What lines of the material below hold the string "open"? Copy them out.
DATA EXCERPT below:
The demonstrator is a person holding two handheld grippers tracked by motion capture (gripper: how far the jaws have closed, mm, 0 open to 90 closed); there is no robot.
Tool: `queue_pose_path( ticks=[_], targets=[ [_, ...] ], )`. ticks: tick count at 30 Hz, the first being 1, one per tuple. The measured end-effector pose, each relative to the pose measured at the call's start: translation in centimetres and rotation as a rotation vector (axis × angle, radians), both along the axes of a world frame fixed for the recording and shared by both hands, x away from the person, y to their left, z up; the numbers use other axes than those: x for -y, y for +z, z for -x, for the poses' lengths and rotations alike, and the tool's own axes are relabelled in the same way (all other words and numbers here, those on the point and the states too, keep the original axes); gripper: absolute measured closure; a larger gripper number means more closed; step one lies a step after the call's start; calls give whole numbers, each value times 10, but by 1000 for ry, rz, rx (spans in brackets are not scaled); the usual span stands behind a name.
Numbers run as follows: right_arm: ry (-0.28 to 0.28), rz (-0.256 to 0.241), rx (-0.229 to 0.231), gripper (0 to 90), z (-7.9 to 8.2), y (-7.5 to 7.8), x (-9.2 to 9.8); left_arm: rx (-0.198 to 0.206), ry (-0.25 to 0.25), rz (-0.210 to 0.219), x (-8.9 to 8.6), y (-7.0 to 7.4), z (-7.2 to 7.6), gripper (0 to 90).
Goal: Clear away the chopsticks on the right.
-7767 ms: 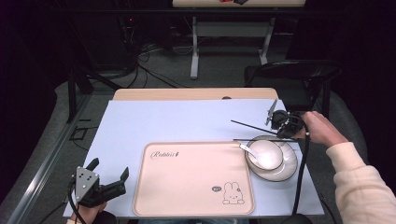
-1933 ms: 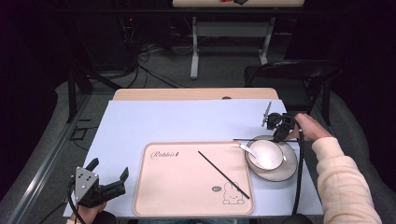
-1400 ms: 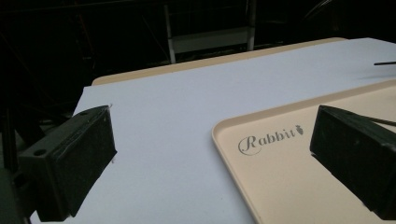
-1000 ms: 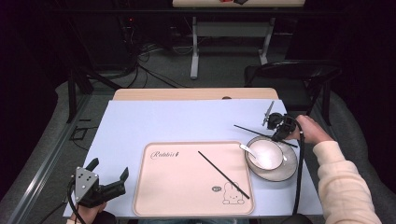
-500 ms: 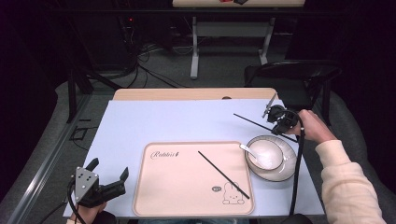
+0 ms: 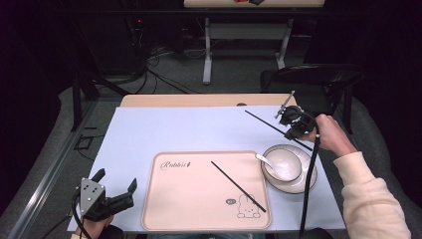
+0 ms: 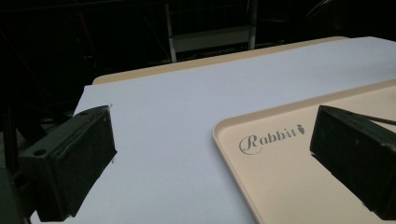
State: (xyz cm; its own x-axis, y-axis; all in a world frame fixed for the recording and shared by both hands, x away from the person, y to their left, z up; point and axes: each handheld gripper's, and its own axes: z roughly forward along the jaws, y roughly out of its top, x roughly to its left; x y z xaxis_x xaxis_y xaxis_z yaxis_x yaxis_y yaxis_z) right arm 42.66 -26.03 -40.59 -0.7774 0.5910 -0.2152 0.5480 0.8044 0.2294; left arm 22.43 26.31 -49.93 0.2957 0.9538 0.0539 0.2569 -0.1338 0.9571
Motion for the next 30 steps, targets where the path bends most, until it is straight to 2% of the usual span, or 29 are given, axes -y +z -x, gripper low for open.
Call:
queue_pose_path(
  ticks=[1, 3, 6, 11, 16, 18, 22, 27, 30],
  targets=[
    [-16, 6, 8, 854, 2, 2, -2, 2, 1, 3, 0, 0, 0, 0],
    [-46, -18, 10, 854, 5, 6, -8, 2, 5, 6, -1, 0, 0, 0],
    [-69, -14, 5, 854, 7, 9, -12, 6, 0, 5, 0, 0, 1, 0],
    [-117, -67, 6, 854, 18, 21, -21, 3, 1, 2, 0, 0, 1, 0],
    [-126, -69, 20, 854, 27, 25, -29, 3, 3, 5, 0, 0, 1, 0],
    [-138, -92, 20, 854, 33, 25, -36, 3, 2, 4, 0, 0, 1, 0],
    [-135, -103, 24, 854, 37, 23, -45, 3, 3, 4, 0, 0, 1, 0],
    [-120, -105, 17, 854, 41, 19, -57, 4, 3, 5, 0, 0, 1, 0],
    [-112, -136, -2, 854, 47, 16, -68, 5, 2, 4, -1, 0, 1, 0]
  ],
)
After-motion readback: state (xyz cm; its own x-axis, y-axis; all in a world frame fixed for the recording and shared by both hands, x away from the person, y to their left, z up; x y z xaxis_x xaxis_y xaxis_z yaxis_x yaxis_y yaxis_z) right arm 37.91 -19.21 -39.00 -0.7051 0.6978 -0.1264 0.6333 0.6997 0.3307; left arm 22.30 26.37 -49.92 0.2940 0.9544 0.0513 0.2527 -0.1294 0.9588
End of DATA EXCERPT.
ANSWER TO THE PROBLEM
The demonstrator is a person holding two handheld grippers tracked by motion capture (gripper: how far the jaws have closed, mm, 0 open to 90 closed); there is no robot.
Motion for the next 30 steps, targets where the path bends most, until it is straight to 2% of the usual span, or 29 are given, axes -y +z -x, gripper low for open.

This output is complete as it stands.